This is not because of APIs as a technical evolution.
This is because APIs are part of the vanguard of the
new world of work, the beginning of a 20-year
productivity boom that will unsettle traditional
hierarchies and business models in an even more
pervasive way than the 10-year boom of the Web.
5. The new world of work is based on openness:
open collaboration,
open innovation, and
open ecosystems.
Underlying this shift are technical enablers:
open mobile devices,
open networks,
open data.
APIs themselves may not be the most important
angle on this phenomenon, but it is the lens
through which we see the entire transformation.
10. From To
Deal Brokering Self Service
Central Planning Edge Innovation
Revenue Adoption
Control Context
Prevention Encouragement
Direct Digital Business Indirect Digital Business
Major Releases Small Constant Updates
Channels Ecosystems
Precise Execution Speed and Iteration
14. The largest vendor of compute, storage, and
networking in the world would be…
The world’s largest bookseller.
15. Niels Bohr
“ Prediction is very difficult,
especially about the future.
Nobel Prize in Physics, 1922
for contributions to Quantum Mechanics
16. Let’s try to look just 5 years ahead through the
lens of current macro trends.
17. The world will be faster, more connected, with a billion more
participants in the global economy.
A rising middle class in Brazil, India, China, and Indonesia will adopt
devices first and computers second, leaping the digital divide.
Gen-Y consumers and employees will be in their 30s, defining the
conventions for work and play styles.
4G wireless will be broadly available and 5G will be in limited
deployment.
Carrier networks will be optimized for traffic against specific services
and media types.
Consumer devices will be dominant, but small devices for data
sensing and processing will make up a significant percentage of
mobile and Internet traffic.
18. Industries will be platform-shaped, with a dominant player occupying
the high-margin platform position and pushing others to supporting
roles.
Data will be a unit of value and a mechanism of lock-in.

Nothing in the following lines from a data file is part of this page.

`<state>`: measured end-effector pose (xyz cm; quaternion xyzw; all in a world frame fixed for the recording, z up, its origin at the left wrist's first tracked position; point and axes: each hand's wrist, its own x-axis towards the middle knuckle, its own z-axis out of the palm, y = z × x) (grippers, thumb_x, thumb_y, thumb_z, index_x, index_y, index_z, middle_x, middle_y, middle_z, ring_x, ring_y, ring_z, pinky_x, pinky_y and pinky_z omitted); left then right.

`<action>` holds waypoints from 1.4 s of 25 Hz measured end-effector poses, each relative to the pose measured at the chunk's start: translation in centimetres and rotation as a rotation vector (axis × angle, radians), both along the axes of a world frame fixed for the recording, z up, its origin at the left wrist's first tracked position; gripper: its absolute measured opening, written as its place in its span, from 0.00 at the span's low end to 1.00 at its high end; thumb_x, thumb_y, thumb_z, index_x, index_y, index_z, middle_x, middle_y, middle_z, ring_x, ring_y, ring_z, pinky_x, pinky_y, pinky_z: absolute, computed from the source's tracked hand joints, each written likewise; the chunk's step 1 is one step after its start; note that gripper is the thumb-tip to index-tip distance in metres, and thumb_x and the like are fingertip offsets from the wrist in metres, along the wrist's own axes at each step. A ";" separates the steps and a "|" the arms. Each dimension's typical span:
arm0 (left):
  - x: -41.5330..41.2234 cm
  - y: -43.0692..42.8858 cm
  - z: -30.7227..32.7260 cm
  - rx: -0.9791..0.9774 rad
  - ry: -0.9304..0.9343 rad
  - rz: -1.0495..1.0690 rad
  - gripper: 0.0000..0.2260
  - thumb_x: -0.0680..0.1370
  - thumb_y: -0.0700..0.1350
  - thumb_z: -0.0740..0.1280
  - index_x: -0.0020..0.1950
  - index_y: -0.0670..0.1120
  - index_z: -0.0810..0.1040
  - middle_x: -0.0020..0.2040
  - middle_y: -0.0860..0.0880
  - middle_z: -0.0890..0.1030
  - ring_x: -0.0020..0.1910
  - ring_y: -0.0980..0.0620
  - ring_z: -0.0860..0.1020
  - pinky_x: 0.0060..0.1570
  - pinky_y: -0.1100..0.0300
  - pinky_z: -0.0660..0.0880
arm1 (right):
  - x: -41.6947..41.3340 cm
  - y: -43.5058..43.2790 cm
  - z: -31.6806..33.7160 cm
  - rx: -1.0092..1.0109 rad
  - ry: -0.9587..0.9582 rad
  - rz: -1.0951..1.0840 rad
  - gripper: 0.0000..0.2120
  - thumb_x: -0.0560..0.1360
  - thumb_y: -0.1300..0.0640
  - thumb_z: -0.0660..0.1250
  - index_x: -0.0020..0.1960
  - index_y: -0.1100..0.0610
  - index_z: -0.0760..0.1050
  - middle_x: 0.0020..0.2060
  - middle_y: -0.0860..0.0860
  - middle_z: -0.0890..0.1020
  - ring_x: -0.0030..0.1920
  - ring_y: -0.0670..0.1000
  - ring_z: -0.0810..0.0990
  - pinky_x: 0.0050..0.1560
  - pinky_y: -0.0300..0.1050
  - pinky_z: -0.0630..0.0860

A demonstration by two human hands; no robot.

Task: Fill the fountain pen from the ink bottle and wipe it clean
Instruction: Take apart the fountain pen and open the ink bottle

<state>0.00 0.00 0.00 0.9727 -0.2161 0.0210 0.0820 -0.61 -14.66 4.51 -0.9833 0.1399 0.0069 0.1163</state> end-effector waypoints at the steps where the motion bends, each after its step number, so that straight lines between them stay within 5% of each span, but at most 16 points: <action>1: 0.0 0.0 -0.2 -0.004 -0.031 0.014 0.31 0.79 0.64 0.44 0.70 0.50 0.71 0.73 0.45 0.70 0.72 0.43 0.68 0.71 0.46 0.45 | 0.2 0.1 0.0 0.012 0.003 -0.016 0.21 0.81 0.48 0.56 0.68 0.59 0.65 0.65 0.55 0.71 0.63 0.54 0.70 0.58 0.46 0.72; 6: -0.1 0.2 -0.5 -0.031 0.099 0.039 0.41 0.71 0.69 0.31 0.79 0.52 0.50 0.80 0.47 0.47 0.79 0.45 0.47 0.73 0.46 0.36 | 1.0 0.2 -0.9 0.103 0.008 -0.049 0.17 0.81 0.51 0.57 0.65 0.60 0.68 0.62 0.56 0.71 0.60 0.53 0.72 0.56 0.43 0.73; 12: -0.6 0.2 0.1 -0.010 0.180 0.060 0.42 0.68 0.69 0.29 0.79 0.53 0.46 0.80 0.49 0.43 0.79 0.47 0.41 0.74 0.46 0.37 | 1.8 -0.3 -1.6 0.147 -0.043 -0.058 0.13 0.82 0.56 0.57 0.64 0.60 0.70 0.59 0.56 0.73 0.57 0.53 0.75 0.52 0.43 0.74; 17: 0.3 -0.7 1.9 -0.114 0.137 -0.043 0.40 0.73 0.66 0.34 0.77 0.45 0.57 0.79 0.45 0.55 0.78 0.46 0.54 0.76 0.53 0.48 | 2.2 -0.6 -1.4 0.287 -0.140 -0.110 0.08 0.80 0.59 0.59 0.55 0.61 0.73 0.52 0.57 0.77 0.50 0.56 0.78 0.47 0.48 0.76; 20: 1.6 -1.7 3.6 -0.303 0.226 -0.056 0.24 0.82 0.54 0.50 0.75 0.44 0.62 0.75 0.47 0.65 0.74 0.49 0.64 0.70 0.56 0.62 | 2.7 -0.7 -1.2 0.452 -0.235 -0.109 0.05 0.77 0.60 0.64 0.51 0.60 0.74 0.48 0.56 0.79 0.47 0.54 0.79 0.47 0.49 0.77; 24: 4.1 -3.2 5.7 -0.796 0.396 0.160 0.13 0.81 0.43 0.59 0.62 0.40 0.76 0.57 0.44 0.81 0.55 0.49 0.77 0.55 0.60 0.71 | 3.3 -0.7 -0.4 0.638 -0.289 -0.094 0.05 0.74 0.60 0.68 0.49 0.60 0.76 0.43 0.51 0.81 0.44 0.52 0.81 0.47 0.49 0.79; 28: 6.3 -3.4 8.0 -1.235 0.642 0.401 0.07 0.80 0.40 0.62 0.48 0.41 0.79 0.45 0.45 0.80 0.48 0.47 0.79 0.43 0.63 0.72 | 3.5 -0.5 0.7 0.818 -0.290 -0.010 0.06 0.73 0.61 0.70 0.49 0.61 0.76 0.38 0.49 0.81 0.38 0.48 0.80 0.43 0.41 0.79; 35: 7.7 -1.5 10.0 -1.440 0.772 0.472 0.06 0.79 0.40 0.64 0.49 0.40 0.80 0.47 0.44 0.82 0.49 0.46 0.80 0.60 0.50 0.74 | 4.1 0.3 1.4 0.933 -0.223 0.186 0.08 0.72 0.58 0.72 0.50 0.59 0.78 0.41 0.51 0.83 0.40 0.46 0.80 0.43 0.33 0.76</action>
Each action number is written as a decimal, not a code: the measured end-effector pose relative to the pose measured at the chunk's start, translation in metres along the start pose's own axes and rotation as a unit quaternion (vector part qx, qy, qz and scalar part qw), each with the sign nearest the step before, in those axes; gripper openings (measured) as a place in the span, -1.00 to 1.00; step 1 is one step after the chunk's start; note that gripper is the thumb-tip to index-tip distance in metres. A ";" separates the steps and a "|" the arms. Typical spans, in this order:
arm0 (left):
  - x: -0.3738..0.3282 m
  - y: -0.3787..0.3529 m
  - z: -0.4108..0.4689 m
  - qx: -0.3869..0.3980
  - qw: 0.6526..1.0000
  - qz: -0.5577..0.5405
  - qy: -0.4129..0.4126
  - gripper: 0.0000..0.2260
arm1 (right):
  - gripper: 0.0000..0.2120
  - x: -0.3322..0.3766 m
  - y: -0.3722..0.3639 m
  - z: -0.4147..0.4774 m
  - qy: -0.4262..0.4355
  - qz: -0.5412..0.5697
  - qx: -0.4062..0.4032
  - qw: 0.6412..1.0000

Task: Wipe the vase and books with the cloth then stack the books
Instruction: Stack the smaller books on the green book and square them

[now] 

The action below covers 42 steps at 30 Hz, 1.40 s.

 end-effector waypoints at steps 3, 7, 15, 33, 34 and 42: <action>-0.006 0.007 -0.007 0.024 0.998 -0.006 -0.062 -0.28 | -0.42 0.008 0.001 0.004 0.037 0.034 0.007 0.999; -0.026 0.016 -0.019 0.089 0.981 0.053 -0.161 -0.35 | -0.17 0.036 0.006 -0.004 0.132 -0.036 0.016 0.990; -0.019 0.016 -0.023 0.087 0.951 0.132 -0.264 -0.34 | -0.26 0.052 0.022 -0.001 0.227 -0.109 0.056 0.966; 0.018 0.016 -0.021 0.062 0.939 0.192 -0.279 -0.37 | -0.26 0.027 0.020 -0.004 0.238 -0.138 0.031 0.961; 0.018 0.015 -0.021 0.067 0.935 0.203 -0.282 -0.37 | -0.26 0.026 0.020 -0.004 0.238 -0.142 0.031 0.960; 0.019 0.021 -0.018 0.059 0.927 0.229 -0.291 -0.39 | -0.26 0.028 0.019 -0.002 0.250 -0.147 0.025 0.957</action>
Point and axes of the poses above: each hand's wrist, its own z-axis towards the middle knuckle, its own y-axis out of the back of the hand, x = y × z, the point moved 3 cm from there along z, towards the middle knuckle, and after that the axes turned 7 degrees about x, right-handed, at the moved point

Most commerce will be initiated via mobile devices and completed
on a range of platforms.
Most transactions, when executed, will be multi-party: between the
app and the underlying services.
Social media with effective partitions and channels will be the
dominant mode of communication.
Above all, user attention will continue to fragment, alternately
directing and being directed by a range of apps.
19. Product to Platform
Product
Subsystem
Suppliers
Component
Suppliers
Raw Materials
Suppliers
Products
Consultants
Resellers
Products
Platform
Data
Products + Data
21. The fundamental shift from push to pull means that businesses are rewired
to focus on the edge.
Push was based on a worldview that the smart people who run the company
had the answers and needed to push execution down and out to the edge.
Pull is based on a worldview that truth is found in the market and that
innovation, interaction, and insights come from the edge of the business.
The edge must be enabled and information must flow from the edge to the
center.
Open devices on an open internet are the tools used by the people at the
edge of the enterprise.
Budgets are growing but CIOs are controlling less, because edge users are
choosing their own technology based on the best that is available on the
market, not what IT gives them. They buy their own devices and expect
them to work. If IT can’t get apps working on those devices, they will
develop their own. The consumer is dictating to the enterprise how
computing is being done.
22. Data is the primary good that flows through the new edge economy.
We move from a web economy to a data economy. The nature of data has
changed; it is no longer in a database, but in massive streams of small
chunks of data moving around. Data needs to be pulled from different
places, and the most important place to enable pull is not the enterprise’s
employees; it is their customers and partners. Deliver data, not pages.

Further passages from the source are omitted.